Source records
^^^^
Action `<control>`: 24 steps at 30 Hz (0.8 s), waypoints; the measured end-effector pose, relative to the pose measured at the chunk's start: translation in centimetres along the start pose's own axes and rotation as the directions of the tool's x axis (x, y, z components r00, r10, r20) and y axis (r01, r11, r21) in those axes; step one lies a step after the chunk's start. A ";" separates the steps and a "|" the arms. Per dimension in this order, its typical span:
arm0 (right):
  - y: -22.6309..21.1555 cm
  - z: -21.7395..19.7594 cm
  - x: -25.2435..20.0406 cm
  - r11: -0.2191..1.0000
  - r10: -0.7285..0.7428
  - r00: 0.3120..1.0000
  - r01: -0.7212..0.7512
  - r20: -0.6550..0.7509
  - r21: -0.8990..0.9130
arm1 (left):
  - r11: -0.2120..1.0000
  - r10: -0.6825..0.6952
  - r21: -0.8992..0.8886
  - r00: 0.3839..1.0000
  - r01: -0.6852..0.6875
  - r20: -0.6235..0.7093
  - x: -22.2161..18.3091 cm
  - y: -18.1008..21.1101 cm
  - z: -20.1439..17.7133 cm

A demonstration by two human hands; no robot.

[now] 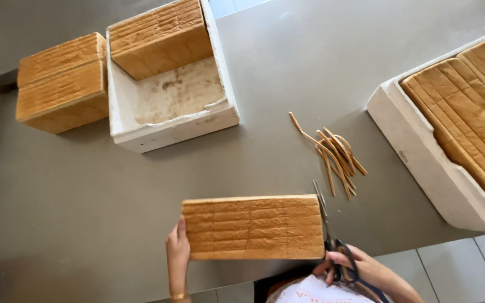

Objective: Trim the crusts or edges off of loaves of bread using a pair of scissors.

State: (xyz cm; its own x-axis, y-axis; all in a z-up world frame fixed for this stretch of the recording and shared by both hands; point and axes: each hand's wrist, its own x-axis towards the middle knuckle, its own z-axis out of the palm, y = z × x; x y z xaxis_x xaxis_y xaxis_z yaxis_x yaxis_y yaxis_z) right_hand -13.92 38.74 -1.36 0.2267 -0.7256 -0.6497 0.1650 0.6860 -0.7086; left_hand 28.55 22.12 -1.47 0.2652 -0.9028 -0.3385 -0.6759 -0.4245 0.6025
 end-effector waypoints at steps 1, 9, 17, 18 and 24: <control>0.2 0.3 1.1 0.994 -0.027 1.000 0.027 -0.004 0.104 | 0.992 -0.058 -0.115 0.998 0.058 0.002 0.1 -2.2 0.3; -5.5 1.1 6.7 0.952 -0.149 0.957 0.207 -0.247 0.226 | 0.868 0.138 -0.495 0.979 -0.046 0.152 0.7 1.3 -1.8; -12.2 2.1 11.7 0.847 -0.480 0.811 0.528 -0.334 0.065 | 0.612 -0.091 -0.766 0.944 -0.197 -0.316 -2.0 2.7 8.3; -12.3 2.2 12.1 0.846 -0.479 0.811 0.528 -0.335 0.068 | 0.615 -0.089 -0.763 0.944 -0.198 -0.317 -3.8 1.5 10.9; -10.6 -1.2 12.8 0.825 -0.532 0.813 0.560 -0.238 0.069 | 0.421 0.378 -0.738 0.842 -0.527 -0.385 0.9 -18.6 31.0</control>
State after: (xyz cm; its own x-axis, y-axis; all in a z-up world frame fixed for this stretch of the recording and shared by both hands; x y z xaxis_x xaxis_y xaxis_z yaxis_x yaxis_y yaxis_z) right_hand -13.87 22.12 -2.49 -0.1323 -0.9672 -0.2168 0.3294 0.1634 -0.9300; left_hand 20.03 31.38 -35.38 0.2331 -0.9470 0.2210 0.0830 0.2458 0.9658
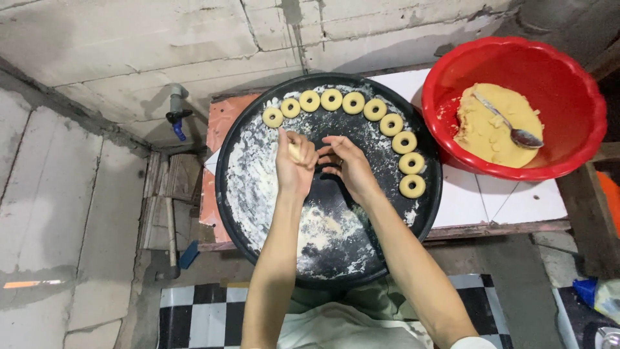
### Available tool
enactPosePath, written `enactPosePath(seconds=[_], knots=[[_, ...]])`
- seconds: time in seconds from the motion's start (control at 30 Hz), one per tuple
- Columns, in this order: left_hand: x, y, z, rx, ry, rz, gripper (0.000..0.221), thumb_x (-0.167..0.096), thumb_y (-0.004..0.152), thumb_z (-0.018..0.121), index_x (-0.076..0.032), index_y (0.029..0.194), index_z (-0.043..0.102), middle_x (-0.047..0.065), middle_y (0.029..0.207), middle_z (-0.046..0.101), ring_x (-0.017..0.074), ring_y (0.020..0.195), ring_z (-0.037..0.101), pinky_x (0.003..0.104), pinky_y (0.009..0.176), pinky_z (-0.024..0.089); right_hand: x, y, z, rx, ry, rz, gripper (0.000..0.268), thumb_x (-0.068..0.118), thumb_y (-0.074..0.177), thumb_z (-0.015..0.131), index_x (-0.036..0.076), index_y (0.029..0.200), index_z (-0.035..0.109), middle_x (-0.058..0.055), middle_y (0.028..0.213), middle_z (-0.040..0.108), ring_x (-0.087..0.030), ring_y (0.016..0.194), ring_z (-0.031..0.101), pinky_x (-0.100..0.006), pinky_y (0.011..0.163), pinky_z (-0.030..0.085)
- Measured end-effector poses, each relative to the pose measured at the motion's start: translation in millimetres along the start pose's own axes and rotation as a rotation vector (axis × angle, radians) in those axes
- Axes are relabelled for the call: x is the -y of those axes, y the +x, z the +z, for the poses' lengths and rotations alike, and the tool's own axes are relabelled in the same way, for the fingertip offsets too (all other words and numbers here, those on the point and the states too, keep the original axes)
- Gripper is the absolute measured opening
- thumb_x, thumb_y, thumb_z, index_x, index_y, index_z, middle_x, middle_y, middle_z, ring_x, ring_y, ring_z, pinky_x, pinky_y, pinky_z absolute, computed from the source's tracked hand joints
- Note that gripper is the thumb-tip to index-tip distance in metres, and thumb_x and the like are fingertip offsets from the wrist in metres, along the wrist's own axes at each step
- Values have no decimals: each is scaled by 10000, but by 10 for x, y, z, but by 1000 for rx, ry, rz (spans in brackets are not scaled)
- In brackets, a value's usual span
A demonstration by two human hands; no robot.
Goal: Shaping small portions of dough into rings and arranging them in a circular pattern on a tray.
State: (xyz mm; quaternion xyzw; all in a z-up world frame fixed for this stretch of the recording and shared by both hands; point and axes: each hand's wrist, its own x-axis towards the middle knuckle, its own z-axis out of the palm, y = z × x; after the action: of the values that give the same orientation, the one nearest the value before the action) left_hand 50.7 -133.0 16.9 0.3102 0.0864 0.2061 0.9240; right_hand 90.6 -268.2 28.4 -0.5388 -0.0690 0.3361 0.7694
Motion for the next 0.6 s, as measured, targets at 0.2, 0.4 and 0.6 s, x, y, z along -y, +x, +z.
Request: enactPosePath(seconds=[0.2,0.4,0.6], knots=[[62,-69,68,167,-167,-49,329,-122,1072,537,-25,1381,475,245,1445,526,377,1381,514,374,1140,498,-59,33,-30,-82,30,-129,292,281,1060,545,77,1259,608,-91,1050,682,-182,945,691,-266,772,596],[145,-58,60,13,80,6,214,-256,1100,447,-76,1212,481,40,708,523,67,433,412,160,422,359,-22,46,-42,-124,22,-95,227,234,1054,566,73,1202,629,-94,985,699,-201,902,722,-277,757,593],[152,24,-131,-75,-196,-136,506,-688,996,433,-250,747,469,-78,572,305,79,399,321,170,354,217,554,-152,-414,-253,-30,-171,91,60,956,598,61,1029,651,-85,786,655,-192,742,713,-247,649,598]])
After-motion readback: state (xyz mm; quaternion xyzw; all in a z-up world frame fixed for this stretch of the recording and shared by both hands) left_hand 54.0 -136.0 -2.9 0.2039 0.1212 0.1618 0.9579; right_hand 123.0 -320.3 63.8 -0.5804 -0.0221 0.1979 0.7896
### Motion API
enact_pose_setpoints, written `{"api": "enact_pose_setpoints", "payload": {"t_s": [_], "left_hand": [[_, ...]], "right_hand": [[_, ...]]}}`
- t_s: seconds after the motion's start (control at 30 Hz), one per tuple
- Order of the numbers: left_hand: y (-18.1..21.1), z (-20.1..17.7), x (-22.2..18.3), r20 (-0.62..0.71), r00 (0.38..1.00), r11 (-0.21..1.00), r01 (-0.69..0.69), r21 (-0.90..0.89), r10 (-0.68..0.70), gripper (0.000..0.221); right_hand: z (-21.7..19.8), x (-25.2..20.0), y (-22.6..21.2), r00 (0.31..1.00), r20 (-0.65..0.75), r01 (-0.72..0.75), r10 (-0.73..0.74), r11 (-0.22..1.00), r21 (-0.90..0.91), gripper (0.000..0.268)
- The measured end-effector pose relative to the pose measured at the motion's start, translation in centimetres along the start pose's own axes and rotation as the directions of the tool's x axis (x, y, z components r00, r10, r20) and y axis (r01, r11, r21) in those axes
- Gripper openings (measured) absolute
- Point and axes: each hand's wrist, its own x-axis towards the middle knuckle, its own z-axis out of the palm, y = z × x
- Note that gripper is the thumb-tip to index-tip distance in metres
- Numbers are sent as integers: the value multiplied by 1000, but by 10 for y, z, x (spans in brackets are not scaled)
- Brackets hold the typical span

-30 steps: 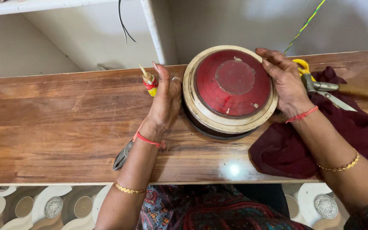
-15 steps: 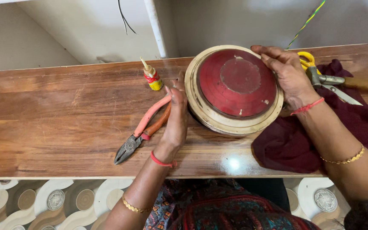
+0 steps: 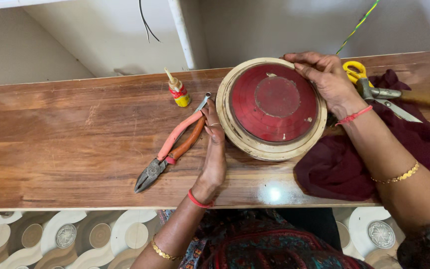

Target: The person uses a pair of scissors to scrape residue from a circular metal component, then wipes it with a cloth. They place a metal ring onto the component and tap it with a hammer. The person then places a second circular metal part on top, inserts small metal pieces into the center, and taps them with the hammer before flipping the assembly.

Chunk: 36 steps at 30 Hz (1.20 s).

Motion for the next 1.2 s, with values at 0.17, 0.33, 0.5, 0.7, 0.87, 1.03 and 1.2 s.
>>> {"api": "enact_pose_setpoints", "payload": {"t_s": [0.17, 0.33, 0.5, 0.7, 0.87, 1.03, 1.2], "left_hand": [[2, 2, -6, -30, 999, 1000, 19, -21, -20, 97], [7, 9, -9, -98, 995, 1000, 21, 13, -20, 91], [23, -3, -11, -6, 998, 996, -56, 73, 57, 86], [17, -30, 41, 231, 968, 968, -147, 203, 99, 103], [4, -31, 70, 260, 940, 916, -293, 275, 222, 97], [-1, -24, 69, 188, 930, 882, -360, 304, 315, 92], [0, -10, 73, 8, 972, 959, -232, 161, 234, 88]], "right_hand": [[-3, 1, 9, 996, 22, 89, -88, 992, -91, 24], [4, -9, 5, 974, -53, 198, -220, 943, -266, 20], [13, -50, 1, 953, -146, 203, -267, 915, -348, 38], [16, -74, 14, 938, -64, 315, -342, 913, -260, 58], [8, -68, 18, 931, 16, 347, -365, 869, -354, 75], [13, -71, 18, 934, -24, 331, -356, 889, -317, 81], [22, -60, -16, 986, -130, 118, -100, 983, 137, 88]]}}
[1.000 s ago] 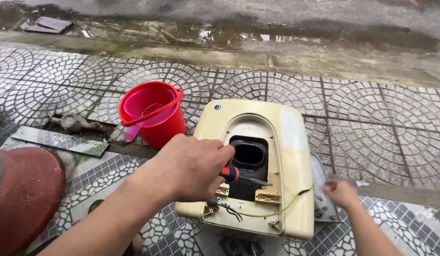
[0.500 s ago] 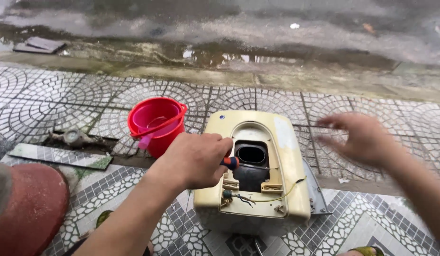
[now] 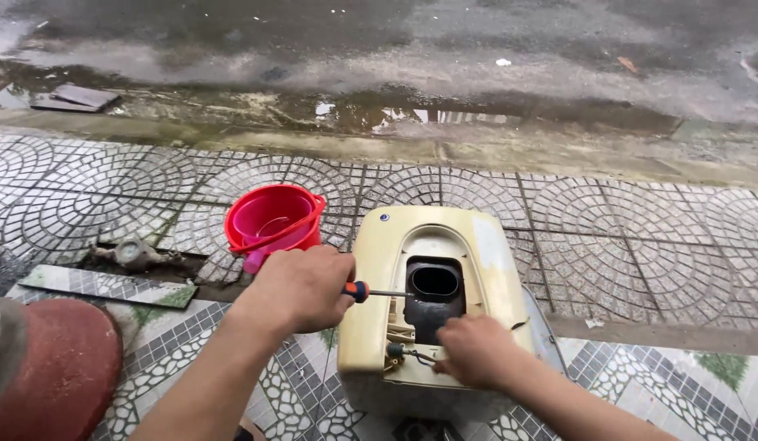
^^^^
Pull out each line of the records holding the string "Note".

- Note that gripper is the thumb-tip to index-tip distance in metres, and thumb_x and the like are fingertip offsets from the wrist in metres, along the wrist's own axes at each step
- Note that gripper is the thumb-tip to index-tip distance in metres

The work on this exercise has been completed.